Your goal: Repeat precisely the span of lines below that opens with the line containing "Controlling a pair" and closes with the line containing "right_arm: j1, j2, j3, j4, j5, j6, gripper", both included.

Record excerpts:
---

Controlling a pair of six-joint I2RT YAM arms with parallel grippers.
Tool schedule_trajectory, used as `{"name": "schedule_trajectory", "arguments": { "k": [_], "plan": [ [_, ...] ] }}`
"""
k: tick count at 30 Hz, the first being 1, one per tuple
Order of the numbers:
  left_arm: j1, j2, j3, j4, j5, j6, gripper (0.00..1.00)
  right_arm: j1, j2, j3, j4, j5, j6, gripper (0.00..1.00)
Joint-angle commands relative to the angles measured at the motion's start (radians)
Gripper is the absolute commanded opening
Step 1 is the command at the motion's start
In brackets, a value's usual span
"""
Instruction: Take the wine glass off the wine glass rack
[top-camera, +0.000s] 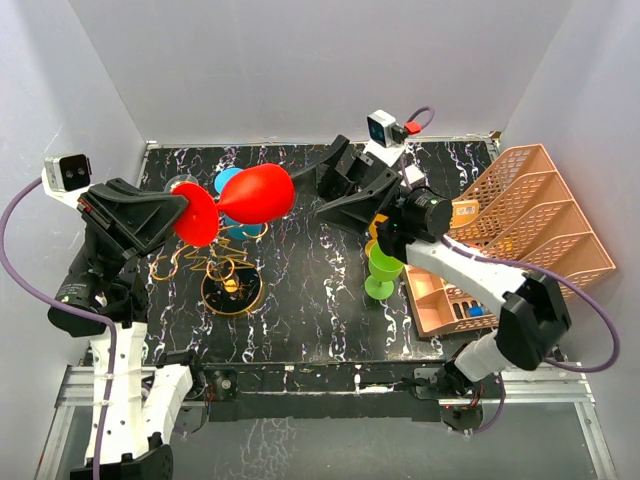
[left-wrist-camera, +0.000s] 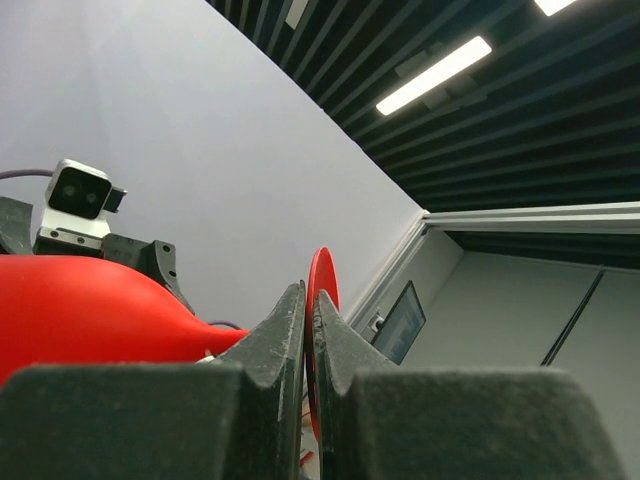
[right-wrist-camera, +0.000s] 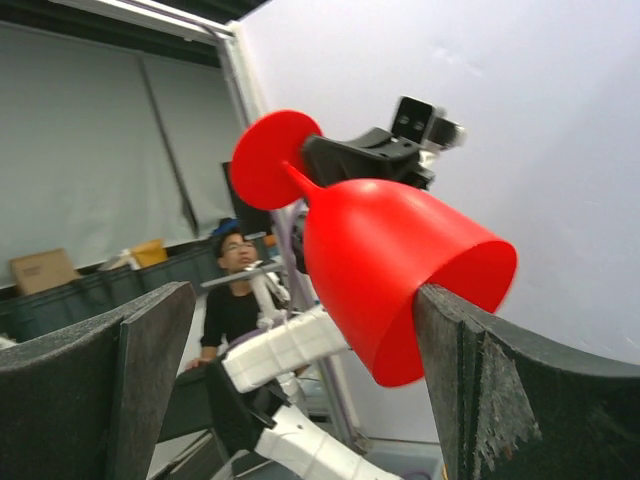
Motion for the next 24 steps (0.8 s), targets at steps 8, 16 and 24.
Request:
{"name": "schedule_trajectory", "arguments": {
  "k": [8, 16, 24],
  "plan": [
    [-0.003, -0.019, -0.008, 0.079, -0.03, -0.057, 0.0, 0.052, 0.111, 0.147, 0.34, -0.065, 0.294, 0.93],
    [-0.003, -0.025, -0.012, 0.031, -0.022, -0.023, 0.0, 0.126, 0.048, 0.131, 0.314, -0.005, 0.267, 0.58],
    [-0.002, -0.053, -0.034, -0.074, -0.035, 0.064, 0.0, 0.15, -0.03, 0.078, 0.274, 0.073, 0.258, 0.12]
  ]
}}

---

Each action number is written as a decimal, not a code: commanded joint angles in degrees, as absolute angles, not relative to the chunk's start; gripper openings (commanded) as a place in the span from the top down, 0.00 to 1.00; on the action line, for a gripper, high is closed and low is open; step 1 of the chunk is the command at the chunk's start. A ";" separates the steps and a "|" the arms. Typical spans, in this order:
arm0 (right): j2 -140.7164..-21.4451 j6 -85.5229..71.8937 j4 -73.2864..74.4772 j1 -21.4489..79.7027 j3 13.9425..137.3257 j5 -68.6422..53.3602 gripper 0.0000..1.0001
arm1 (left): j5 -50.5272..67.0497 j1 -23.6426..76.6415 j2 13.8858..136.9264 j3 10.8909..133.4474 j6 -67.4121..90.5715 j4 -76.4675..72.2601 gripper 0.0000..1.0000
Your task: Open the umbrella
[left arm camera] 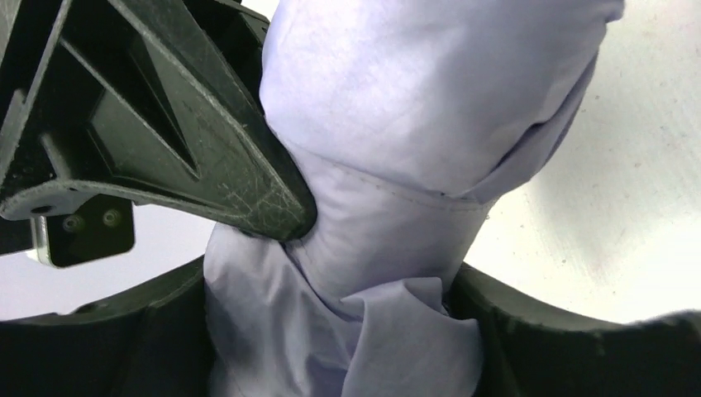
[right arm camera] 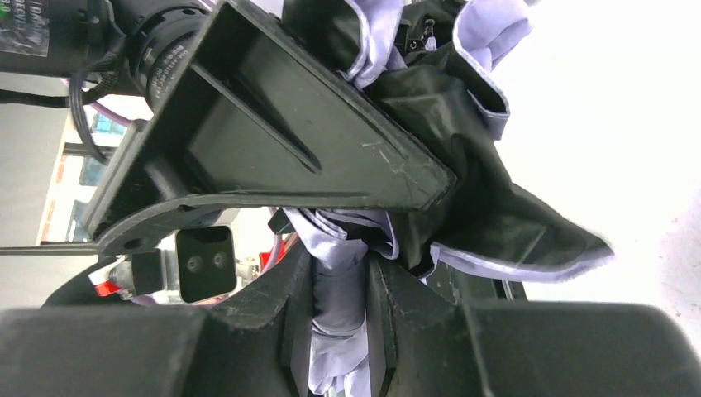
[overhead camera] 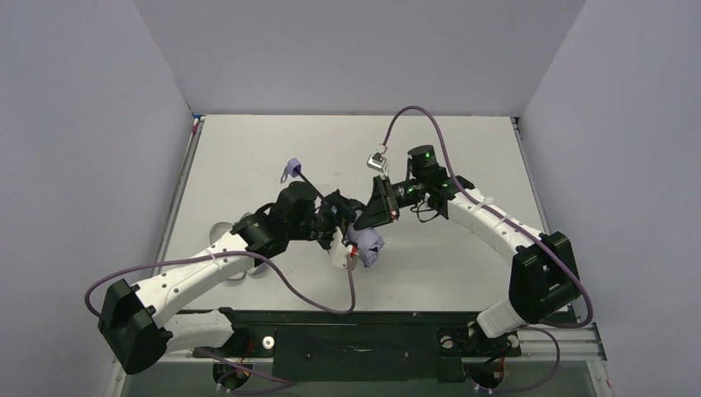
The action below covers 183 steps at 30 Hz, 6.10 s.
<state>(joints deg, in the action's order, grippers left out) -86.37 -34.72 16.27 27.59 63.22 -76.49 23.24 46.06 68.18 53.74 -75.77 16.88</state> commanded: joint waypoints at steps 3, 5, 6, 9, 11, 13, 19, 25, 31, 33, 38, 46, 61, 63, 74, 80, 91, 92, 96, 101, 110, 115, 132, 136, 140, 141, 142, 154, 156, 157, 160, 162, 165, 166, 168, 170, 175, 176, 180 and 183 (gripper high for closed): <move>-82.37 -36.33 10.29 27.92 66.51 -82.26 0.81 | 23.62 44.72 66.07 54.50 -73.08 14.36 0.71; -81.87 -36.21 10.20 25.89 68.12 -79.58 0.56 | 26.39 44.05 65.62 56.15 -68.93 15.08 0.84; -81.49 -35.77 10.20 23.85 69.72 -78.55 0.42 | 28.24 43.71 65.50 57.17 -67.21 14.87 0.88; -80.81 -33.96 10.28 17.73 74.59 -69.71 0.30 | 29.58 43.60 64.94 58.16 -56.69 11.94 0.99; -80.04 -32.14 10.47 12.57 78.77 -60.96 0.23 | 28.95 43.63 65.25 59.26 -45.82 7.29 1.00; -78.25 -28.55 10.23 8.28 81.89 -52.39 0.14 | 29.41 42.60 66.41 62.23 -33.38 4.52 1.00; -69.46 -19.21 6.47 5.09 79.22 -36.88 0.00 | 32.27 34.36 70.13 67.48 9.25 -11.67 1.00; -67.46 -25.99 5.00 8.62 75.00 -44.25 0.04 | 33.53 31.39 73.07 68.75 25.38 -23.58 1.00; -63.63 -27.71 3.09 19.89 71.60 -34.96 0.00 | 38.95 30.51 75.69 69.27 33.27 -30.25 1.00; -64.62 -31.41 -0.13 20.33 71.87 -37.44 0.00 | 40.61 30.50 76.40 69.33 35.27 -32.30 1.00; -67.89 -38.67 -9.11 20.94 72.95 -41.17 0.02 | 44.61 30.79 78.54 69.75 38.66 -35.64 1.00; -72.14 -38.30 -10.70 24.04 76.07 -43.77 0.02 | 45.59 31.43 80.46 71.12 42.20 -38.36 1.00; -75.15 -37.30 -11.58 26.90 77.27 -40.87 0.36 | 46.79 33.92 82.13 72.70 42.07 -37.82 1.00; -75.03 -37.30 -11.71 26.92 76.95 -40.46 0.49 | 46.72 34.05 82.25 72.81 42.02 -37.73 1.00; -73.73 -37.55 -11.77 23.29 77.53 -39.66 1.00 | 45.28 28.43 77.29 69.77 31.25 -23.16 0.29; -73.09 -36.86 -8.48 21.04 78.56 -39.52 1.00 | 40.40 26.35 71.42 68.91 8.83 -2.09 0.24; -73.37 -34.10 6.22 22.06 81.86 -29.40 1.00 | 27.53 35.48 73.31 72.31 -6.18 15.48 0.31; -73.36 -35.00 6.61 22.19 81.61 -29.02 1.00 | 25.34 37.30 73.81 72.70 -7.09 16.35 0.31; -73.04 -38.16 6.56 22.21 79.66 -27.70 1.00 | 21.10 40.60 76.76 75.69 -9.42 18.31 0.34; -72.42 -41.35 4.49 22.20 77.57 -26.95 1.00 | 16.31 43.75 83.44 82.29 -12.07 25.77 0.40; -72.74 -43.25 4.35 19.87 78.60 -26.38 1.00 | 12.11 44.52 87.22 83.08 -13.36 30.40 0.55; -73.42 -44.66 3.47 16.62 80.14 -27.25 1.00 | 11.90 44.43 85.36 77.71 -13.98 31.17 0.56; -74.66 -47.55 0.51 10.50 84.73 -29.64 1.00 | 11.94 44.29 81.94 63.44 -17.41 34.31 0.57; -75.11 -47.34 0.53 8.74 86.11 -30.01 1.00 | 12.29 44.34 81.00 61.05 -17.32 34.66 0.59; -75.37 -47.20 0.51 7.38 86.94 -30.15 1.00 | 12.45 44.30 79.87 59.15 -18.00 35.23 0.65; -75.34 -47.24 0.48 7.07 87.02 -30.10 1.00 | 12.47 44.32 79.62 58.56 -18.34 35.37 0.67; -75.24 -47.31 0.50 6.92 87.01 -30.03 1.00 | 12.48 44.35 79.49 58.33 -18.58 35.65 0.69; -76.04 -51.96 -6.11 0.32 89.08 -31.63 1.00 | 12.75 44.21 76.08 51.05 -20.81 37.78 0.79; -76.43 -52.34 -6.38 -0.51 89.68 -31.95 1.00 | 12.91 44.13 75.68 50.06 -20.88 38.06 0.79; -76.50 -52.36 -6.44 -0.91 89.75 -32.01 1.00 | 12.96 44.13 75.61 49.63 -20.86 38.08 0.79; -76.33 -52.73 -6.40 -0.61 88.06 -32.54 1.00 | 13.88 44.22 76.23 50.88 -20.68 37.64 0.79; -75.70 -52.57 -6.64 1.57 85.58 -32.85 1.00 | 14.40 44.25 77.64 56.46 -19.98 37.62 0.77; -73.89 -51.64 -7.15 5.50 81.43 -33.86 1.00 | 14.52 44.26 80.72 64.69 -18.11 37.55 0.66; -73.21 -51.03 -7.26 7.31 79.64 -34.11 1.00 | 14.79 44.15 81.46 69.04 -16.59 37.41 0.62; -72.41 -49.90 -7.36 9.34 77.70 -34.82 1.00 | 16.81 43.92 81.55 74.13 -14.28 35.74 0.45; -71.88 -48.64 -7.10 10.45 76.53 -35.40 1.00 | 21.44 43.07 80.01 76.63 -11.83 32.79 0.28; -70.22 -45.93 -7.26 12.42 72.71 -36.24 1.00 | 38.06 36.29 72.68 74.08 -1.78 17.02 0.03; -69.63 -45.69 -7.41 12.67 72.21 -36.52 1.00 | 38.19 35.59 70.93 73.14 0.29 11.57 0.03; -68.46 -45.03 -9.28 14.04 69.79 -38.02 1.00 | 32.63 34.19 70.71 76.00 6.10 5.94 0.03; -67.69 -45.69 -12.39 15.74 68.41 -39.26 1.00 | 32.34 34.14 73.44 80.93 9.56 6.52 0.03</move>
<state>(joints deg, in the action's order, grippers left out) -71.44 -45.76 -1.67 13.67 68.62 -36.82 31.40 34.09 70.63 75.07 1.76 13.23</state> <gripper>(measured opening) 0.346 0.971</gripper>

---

Worked solution:
Controlling a pair of six-joint I2RT YAM arms with parallel grippers.
Tool schedule_trajectory, used as `{"name": "schedule_trajectory", "arguments": { "k": [_], "plan": [ [_, ...] ] }}`
"""
k: tick count at 30 Hz, the first being 1, one per tuple
Order of the numbers:
  left_arm: j1, j2, j3, j4, j5, j6, gripper (0.00..1.00)
  right_arm: j1, j2, j3, j4, j5, j6, gripper (0.00..1.00)

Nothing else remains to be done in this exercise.